# **NLP - Sentiment Analysis of Tweets using biLSTM**
A deep learning model built using PyTorch and TorchText to classify sentiments of tweets using a subset of the <a href="https://www.kaggle.com/kazanova/sentiment140">sentiment140 dataset</a>.

1. [Dataset Preparation](#section1)
2. [Preprocessing](#section2)
3. [Model](#section3)
4. [Training](#section4)
5. [Prediction](#section5)

In [1]:
import pandas as pd
import numpy as np
import time
import spacy
import random
from pathlib import Path
import torch 
import torch.nn as nn
import torch.nn.functional as F
import torch.optim as optim
from torchtext import data 
import torchtext
from nltk.tokenize.treebank import TreebankWordDetokenizer

In [2]:
# Setting device on GPU if available
device = torch.device('cuda' if torch.cuda.is_available() else 'cpu')
print('Using device:', device)
print()

if device.type == 'cuda':
    print(torch.cuda.get_device_name(0))
    print('Memory Usage:')
    print('Allocated:', round(torch.cuda.memory_allocated(0)/1024**3,1), 'GB')
    print('Cached:   ', round(torch.cuda.memory_reserved(0)/1024**3,1), 'GB')

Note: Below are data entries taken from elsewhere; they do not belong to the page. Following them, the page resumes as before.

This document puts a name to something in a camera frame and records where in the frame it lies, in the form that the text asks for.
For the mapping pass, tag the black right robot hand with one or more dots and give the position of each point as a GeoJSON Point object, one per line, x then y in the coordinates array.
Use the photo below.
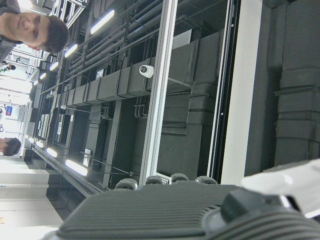
{"type": "Point", "coordinates": [155, 215]}

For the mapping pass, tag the ceiling tube light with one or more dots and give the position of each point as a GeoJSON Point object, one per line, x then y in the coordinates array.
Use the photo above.
{"type": "Point", "coordinates": [51, 152]}
{"type": "Point", "coordinates": [76, 167]}
{"type": "Point", "coordinates": [71, 50]}
{"type": "Point", "coordinates": [43, 76]}
{"type": "Point", "coordinates": [54, 65]}
{"type": "Point", "coordinates": [102, 21]}

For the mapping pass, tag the white structural beam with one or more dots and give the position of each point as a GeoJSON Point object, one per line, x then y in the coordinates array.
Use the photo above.
{"type": "Point", "coordinates": [241, 87]}

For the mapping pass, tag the dark-haired man's head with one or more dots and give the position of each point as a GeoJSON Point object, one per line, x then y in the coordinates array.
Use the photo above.
{"type": "Point", "coordinates": [25, 26]}

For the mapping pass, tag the aluminium profile post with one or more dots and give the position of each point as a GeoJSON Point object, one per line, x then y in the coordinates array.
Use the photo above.
{"type": "Point", "coordinates": [160, 87]}

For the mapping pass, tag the white dome security camera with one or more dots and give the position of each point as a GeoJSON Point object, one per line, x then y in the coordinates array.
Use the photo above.
{"type": "Point", "coordinates": [146, 71]}

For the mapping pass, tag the wide grey ventilation duct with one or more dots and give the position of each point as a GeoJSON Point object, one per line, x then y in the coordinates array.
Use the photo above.
{"type": "Point", "coordinates": [297, 87]}

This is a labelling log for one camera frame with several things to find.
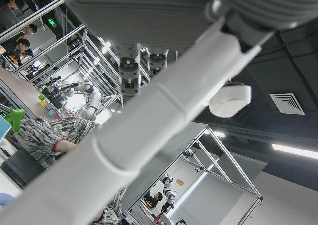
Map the deep teal plastic bin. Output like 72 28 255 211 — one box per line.
0 115 12 143

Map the left white grey robot hand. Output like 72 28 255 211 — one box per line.
0 0 318 225

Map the person in black cap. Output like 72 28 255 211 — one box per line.
1 38 31 65

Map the ceiling air vent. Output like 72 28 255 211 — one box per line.
269 93 305 115

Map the ceiling light strip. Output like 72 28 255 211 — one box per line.
271 143 318 160

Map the person in black yellow shirt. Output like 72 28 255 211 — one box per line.
143 191 163 211

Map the white humanoid robot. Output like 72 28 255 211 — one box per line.
61 80 102 119
160 174 178 212

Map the aluminium frame cage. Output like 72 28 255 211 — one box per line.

torch.backends.cudnn.deterministic = True

Using device: cuda

Tesla K80
Memory Usage:
Allocated: 0.0 GB
Cached:    0.0 GB


<a id='section1'></a>
# **1. Dataset Preparation**
The first column contains the sentiments and the last column contains the tweets.

In [3]:
# Read in data into a dataframe
df = pd.read_csv("training.1600000.processed.noemoticon.csv", engine="python", header=None)

df.head(5)

Unnamed: 0,0,1,2,3,4,5
0,0,1467810369,Mon Apr 06 22:19:45 PDT 2009,NO_QUERY,_TheSpecialOne_,"@switchfoot http://twitpic.com/2y1zl - Awww, t..."
1,0,1467810672,Mon Apr 06 22:19:49 PDT 2009,NO_QUERY,scotthamilton,is upset that he can't update his Facebook by ...
2,0,1467810917,Mon Apr 06 22:19:53 PDT 2009,NO_QUERY,mattycus,@Kenichan I dived many times for the ball. Man...
3,0,1467811184,Mon Apr 06 22:19:57 PDT 2009,NO_QUERY,ElleCTF,my whole body feels itchy and like its on fire
4,0,1467811193,Mon Apr 06 22:19:57 PDT 2009,NO_QUERY,Karoli,"@nationwideclass no, it's not behaving at all...."

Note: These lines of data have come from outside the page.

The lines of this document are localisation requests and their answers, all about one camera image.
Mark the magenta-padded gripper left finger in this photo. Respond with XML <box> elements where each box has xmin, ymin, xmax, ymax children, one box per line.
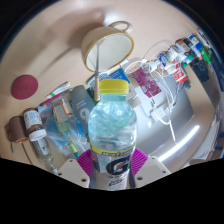
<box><xmin>55</xmin><ymin>148</ymin><xmax>97</xmax><ymax>189</ymax></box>

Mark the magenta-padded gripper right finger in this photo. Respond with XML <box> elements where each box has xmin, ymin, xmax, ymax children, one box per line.
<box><xmin>129</xmin><ymin>147</ymin><xmax>172</xmax><ymax>189</ymax></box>

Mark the clear bottle with yellow cap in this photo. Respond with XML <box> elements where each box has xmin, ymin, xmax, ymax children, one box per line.
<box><xmin>87</xmin><ymin>78</ymin><xmax>138</xmax><ymax>191</ymax></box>

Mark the green glass bottle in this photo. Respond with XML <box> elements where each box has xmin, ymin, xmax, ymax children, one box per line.
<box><xmin>64</xmin><ymin>128</ymin><xmax>83</xmax><ymax>158</ymax></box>

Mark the tall clear glass bottle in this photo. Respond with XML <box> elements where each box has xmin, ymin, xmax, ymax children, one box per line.
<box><xmin>32</xmin><ymin>136</ymin><xmax>60</xmax><ymax>175</ymax></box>

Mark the white desk lamp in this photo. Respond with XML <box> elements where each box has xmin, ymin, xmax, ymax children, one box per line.
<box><xmin>142</xmin><ymin>39</ymin><xmax>202</xmax><ymax>163</ymax></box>

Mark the clear bottle with cork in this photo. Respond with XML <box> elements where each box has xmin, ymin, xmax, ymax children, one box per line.
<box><xmin>49</xmin><ymin>96</ymin><xmax>79</xmax><ymax>148</ymax></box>

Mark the brown jar with white lid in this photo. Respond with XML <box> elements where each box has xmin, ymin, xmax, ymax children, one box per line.
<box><xmin>22</xmin><ymin>107</ymin><xmax>48</xmax><ymax>141</ymax></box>

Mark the grey-green shaker bottle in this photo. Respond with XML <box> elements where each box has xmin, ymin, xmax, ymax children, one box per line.
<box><xmin>68</xmin><ymin>84</ymin><xmax>98</xmax><ymax>134</ymax></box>

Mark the brown cup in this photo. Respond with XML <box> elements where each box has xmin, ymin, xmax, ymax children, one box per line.
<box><xmin>7</xmin><ymin>115</ymin><xmax>29</xmax><ymax>144</ymax></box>

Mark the magenta packet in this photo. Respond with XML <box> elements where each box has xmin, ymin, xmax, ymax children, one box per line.
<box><xmin>131</xmin><ymin>61</ymin><xmax>163</xmax><ymax>99</ymax></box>

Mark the blue and white box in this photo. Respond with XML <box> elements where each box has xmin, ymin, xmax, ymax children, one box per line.
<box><xmin>87</xmin><ymin>67</ymin><xmax>132</xmax><ymax>88</ymax></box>

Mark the red and white can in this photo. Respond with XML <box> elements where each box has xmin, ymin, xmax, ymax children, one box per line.
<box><xmin>171</xmin><ymin>61</ymin><xmax>190</xmax><ymax>86</ymax></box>

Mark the cream mug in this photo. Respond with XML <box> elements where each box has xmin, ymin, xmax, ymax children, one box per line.
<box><xmin>80</xmin><ymin>20</ymin><xmax>135</xmax><ymax>73</ymax></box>

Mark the white wall socket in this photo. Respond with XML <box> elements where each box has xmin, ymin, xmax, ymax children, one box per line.
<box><xmin>148</xmin><ymin>101</ymin><xmax>171</xmax><ymax>124</ymax></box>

The dataset consists of two sentiments (0 - negative, 4 - positive)

In [4]:
# Count the number of tweets per sentiment
df[0].value_counts()

0    800000
4    800000
Name: 0, dtype: int64

In [5]:
# Model the sentiments as binary (0 - negative, 1 - positive)
df[0]=df[0].replace(to_replace=4,value=1)
df[0].value_counts()

0    800000
1    800000
Name: 0, dtype: int64

In [6]:
# Save a subset as a smaller dataset from training
df.sample(100000).to_csv("sentiment140-small.csv", header=None, index=None)

<a id='section2'></a>
# **2. Preprocessing**

In [7]:
# Declare fields for tweets and labels
# include_lengths tells the RNN how long the actual sequences are
TEXT = torchtext.legacy.data.Field(tokenize='spacy', lower=True, include_lengths= True)
LABEL = torchtext.legacy.data.LabelField(dtype=torch.float)

# Map data to fields
fields = [('label', LABEL), ('id',None),('date',None),('query',None),
      ('name',None), ('text', TEXT),('category',None)]

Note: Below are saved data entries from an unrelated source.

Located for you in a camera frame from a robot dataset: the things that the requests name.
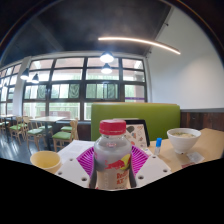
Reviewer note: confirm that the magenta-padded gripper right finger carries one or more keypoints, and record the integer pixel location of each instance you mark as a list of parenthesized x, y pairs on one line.
[(151, 170)]

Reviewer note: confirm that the black sticker-covered laptop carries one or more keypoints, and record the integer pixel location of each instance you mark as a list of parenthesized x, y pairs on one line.
[(138, 133)]

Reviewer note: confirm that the long curved light strip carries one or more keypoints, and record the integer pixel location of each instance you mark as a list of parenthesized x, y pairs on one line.
[(140, 40)]

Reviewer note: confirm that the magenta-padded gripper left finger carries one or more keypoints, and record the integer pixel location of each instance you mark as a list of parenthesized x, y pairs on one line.
[(71, 171)]

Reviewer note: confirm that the wooden dining table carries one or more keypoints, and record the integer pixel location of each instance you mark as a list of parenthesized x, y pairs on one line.
[(48, 118), (6, 116)]

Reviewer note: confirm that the small blue-capped white bottle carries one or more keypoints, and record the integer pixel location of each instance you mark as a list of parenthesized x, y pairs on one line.
[(157, 146)]

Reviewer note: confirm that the red-capped clear drink bottle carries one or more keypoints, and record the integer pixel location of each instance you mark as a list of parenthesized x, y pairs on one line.
[(111, 156)]

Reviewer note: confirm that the hanging pendant ceiling lamps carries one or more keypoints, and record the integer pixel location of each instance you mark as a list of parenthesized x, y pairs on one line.
[(106, 57)]

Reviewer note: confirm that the small clear sachet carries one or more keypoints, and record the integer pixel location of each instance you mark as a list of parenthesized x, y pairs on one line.
[(195, 157)]

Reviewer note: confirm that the black-framed window wall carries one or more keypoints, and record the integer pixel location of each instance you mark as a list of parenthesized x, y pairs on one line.
[(66, 90)]

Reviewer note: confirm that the green upholstered bench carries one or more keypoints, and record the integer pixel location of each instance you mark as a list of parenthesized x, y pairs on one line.
[(153, 116)]

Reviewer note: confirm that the white paper sheet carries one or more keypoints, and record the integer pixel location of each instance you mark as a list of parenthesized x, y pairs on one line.
[(75, 148)]

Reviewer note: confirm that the white ceramic bowl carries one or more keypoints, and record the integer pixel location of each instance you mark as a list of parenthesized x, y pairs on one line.
[(183, 143)]

# Apply field definition to create torch dataset
dataset = torchtext.legacy.data.TabularDataset(
        path="sentiment140-small.csv",
        format="CSV",
        fields=fields,
        skip_header=False)

# Split data into train, test, validation sets
(train_data, test_data, valid_data) = dataset.split(split_ratio=[0.8,0.1,0.1])

print("Number of train data: {}".format(len(train_data)))
print("Number of test data: {}".format(len(test_data)))
print("Number of validation data: {}".format(len(valid_data)))



Number of train data: 80000
Number of test data: 10000
Number of validation data: 10000


In [8]:
# An example from the training set
print(vars(train_data.examples[0]))

{'label': '0', 'text': ['but', 'i', "'m", 'missing', 'everybody', 'that', 'is', 'doing', 'it']}


### **Build Vocabulary**
Build the vocabulary for the training set using pre-trained GloVe embeddings.
GloVe embeddings were trained on 6 billion tokens and the embeddings are 100-dimensional.

In [9]:
MAX_VOCAB_SIZE = 287799

# unk_init initializes words in the vocab using the Gaussian distribution
TEXT.build_vocab(train_data, 
                 max_size = MAX_VOCAB_SIZE,
                 vectors = "glove.6B.100d",
                 unk_init = torch.Tensor.normal_)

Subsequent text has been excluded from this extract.